Later on, when I knew he was on his way to work I checked my open dns that shows our wifi usage, sure enough he visited a porn site & watched 2 videos. I know what that means. I was pissed, but still calmly gave him a call, he went around the subject & played dumb. Then later he sent me a text saying he loved me. I sent him a text explaining that I had been waiting all week to be with him & how i told him to wait for tonight because I was planning something special (I was) but how I guess I'm not anything to look forward to. His response: "my name" you're going to get it bad.." I ignored it.

I guess right now, my spirit is just dampened, my ego is bruised & the mood is gone. So any advice for me for when he comes home, should I still have sex like I was planning even if I'm not into it anymore? Should I just say sorry I took care of myself already? A taste of his own medicine. How would you handle this?


----------



## Buddy400 (Aug 30, 2014)

Skip the sex tonight and talk to him about why you are unsatisfied /frustrated with your sex life.

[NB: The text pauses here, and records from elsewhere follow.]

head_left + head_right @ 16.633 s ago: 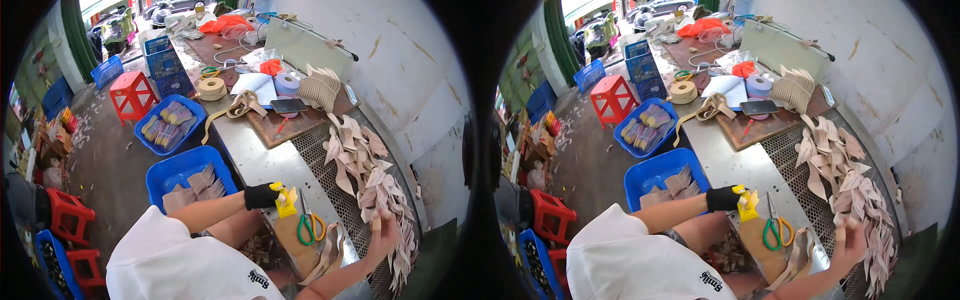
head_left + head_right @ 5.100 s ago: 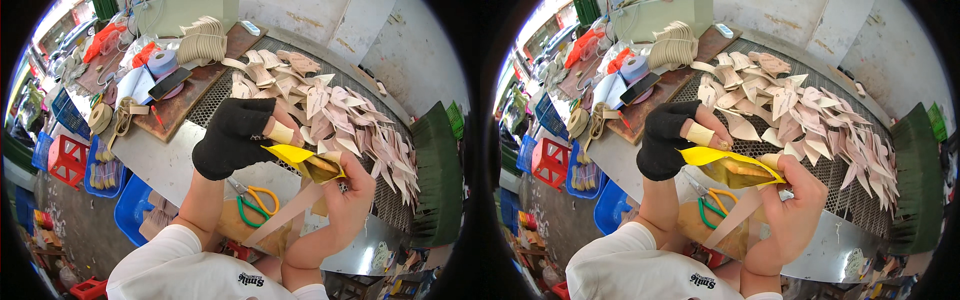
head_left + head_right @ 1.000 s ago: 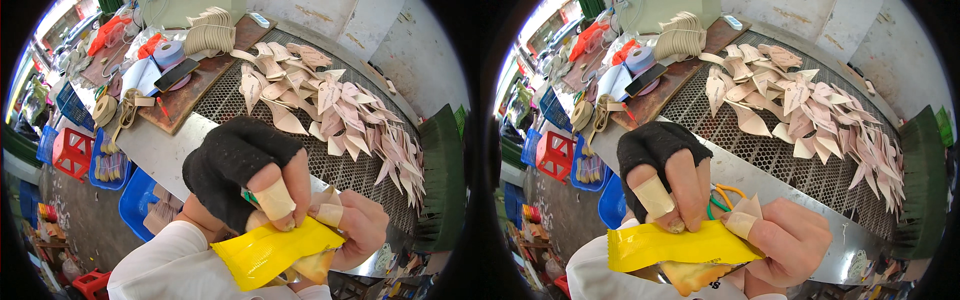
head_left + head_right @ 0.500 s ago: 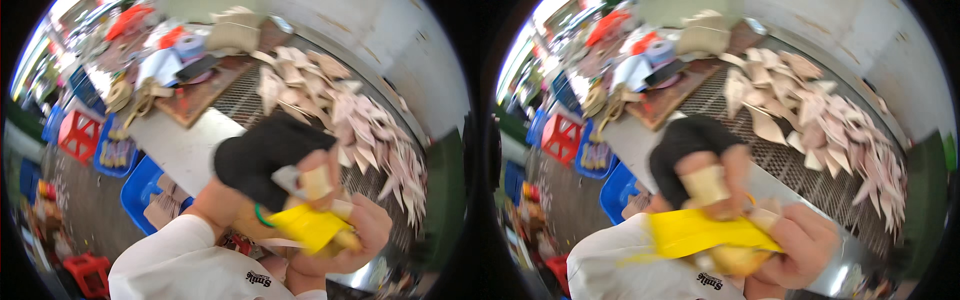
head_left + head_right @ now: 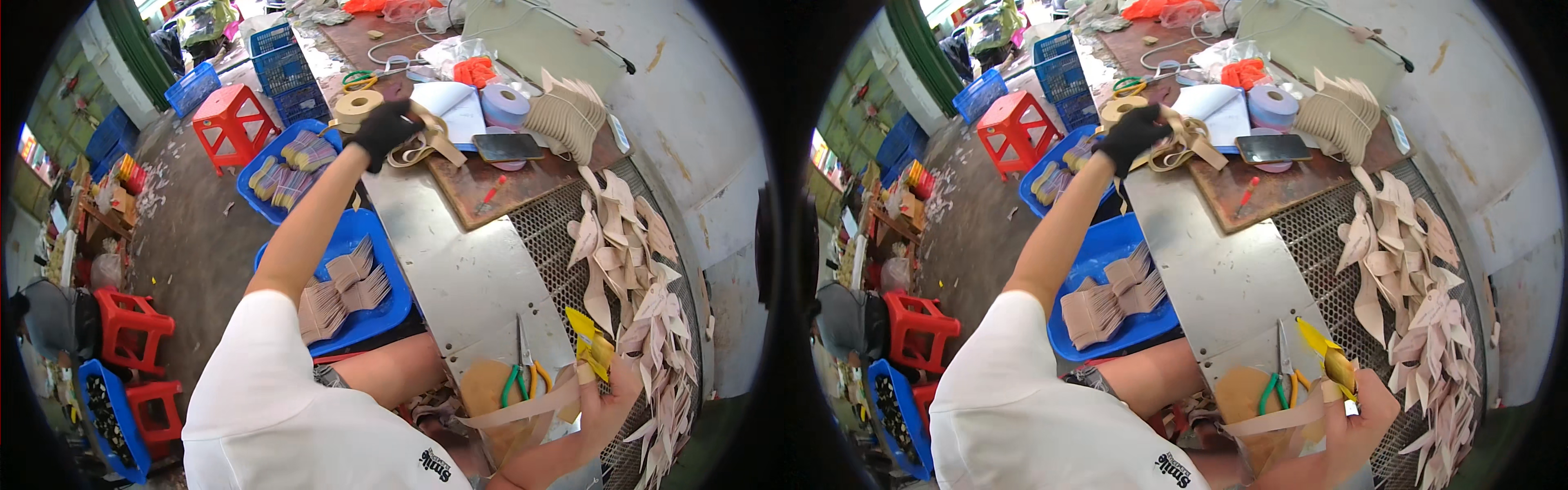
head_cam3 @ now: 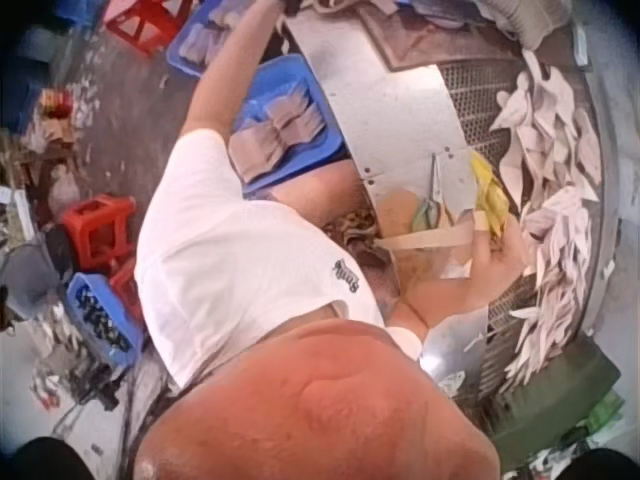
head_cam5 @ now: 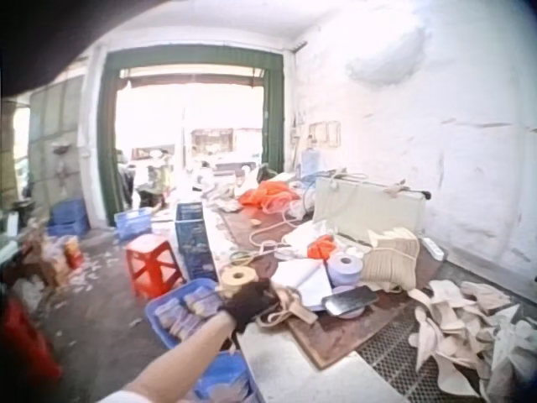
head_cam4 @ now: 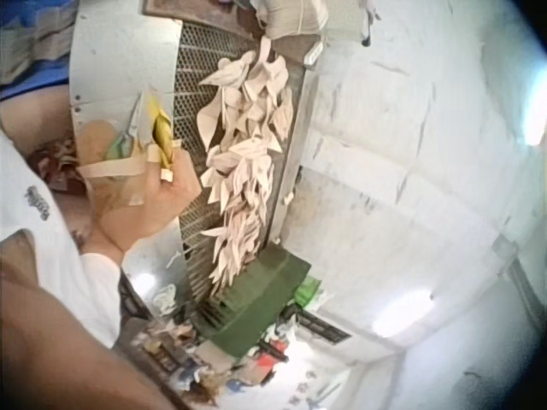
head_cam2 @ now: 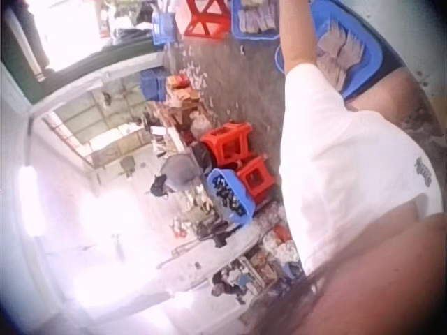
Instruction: The person is assembling and taping straps onto shoe insoles at a workbench.
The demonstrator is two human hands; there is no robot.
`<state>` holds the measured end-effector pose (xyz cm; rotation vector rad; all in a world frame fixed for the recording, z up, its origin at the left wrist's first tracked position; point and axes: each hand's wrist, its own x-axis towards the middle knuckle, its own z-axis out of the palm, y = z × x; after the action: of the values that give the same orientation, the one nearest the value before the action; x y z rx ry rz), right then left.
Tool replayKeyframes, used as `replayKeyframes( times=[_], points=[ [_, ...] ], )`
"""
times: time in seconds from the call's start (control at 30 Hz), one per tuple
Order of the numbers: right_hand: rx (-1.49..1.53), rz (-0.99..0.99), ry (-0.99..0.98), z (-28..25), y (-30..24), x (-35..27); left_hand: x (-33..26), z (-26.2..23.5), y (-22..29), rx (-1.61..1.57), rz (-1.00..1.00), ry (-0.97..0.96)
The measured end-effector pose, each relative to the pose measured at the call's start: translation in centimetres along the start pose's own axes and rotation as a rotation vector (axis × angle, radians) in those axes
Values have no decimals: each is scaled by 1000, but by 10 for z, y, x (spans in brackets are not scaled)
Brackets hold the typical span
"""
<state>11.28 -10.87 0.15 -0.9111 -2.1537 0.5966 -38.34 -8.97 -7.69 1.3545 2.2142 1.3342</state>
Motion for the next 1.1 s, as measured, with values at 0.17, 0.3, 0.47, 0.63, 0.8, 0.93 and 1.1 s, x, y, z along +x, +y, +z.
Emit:
replayKeyframes(
  times=[0.17, 0.3, 0.47, 0.63, 0.8, 0.93, 1.1],
  points=[
    [-125, 28, -57, 7, 0, 12, 87, 14, -84, 514, -197, 87],
    [-133, 18, -79, 3, 4, 15, 123, 41, -104, 590, -183, 123],
    [-168, 95, -96, 6, 8, 16, 157, 40, -92, 464, -476, 24],
    [-135, 63, -81, 8, 13, 17, 163, 55, -77, 116, -735, -30],
    [-154, 41, -96, 5, 10, 16, 162, 60, -91, -147, -358, -119],
    [-122, 23, -109, 8, 2, 18, 160, 53, -89, 367, -447, 76],
    [-121, 30, -103, 8, -2, 16, 162, 56, -93, 268, -507, 111]
  ],
)
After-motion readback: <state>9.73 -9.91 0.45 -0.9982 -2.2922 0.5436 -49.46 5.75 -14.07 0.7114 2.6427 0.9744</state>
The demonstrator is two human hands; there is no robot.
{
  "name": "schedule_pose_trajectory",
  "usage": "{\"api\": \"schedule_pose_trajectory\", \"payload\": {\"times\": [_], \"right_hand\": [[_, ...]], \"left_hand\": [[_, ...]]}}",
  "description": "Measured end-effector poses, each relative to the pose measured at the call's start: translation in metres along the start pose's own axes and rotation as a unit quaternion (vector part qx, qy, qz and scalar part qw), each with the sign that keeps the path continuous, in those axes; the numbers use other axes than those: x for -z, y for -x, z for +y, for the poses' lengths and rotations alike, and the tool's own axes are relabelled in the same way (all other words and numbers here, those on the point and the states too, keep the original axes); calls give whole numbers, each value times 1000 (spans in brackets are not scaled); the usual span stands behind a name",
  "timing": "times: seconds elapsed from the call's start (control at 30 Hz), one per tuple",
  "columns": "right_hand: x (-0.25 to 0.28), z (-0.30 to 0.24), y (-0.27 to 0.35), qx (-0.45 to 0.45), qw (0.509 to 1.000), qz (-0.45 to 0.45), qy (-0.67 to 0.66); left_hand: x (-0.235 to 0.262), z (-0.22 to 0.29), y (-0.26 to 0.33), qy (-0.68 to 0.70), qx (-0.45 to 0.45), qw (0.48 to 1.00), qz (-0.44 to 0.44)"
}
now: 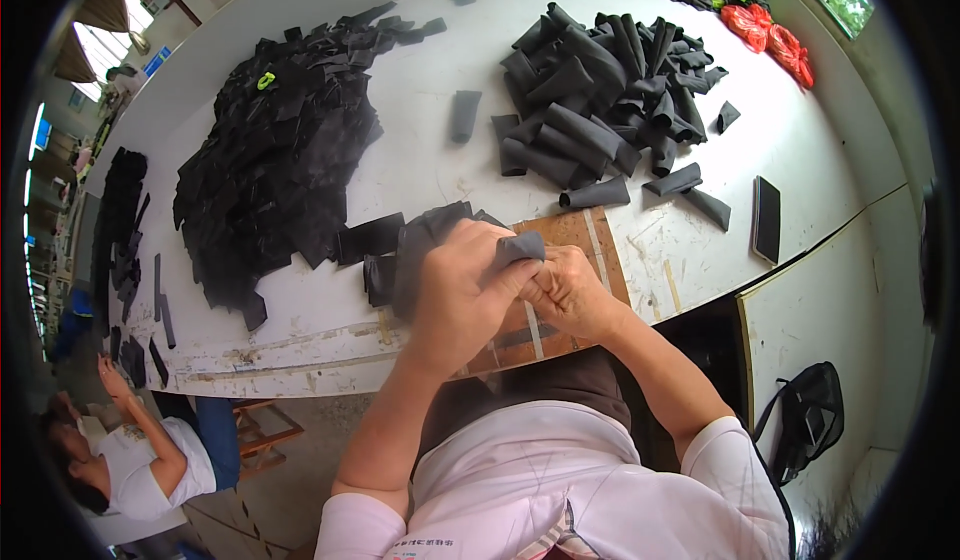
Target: Manually assemble or process small black rubber/plastic parts on a workbench.
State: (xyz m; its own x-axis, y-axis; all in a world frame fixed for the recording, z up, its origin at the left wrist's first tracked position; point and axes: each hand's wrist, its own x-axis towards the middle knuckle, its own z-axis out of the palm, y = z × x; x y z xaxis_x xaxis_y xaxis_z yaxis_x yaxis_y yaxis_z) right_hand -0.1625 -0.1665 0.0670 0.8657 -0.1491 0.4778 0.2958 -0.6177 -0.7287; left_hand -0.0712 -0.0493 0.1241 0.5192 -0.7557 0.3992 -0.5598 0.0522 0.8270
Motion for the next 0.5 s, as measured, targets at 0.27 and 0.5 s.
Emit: {"api": "schedule_pose_trajectory", "payload": {"times": [0.27, 0.5], "right_hand": [[13, -16, -9, -6, 999, -47, -9], [9, -12, -6, -29, 997, -56, 36]], "left_hand": [[14, 14, -3, 70, -3, 997, -21], [1, 10, 7, 118, -40, 985, 122]]}}
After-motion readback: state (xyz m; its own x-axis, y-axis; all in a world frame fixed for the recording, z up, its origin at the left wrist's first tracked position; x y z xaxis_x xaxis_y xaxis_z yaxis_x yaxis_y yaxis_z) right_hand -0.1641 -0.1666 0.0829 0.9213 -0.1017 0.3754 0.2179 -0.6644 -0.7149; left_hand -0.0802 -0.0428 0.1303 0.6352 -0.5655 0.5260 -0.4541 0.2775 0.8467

I wouldn't mention him watching porn this morning. That would be a distraction from the main point (unless watching porn takes away from your sex life, which at the rate you report, doesn't seem to be the case).


----------



## Hardtohandle (Jan 10, 2013)

WTF ? Because he jerked off it means you won't have sex with him tonight ? 

Holy crap.. Let me tell you something honestly and openly here.. When I was in a steady relationship.. I would crank it off twice a week and I was getting it every Friday, Saturday and Sunday night.. Saturday we would do it twice. 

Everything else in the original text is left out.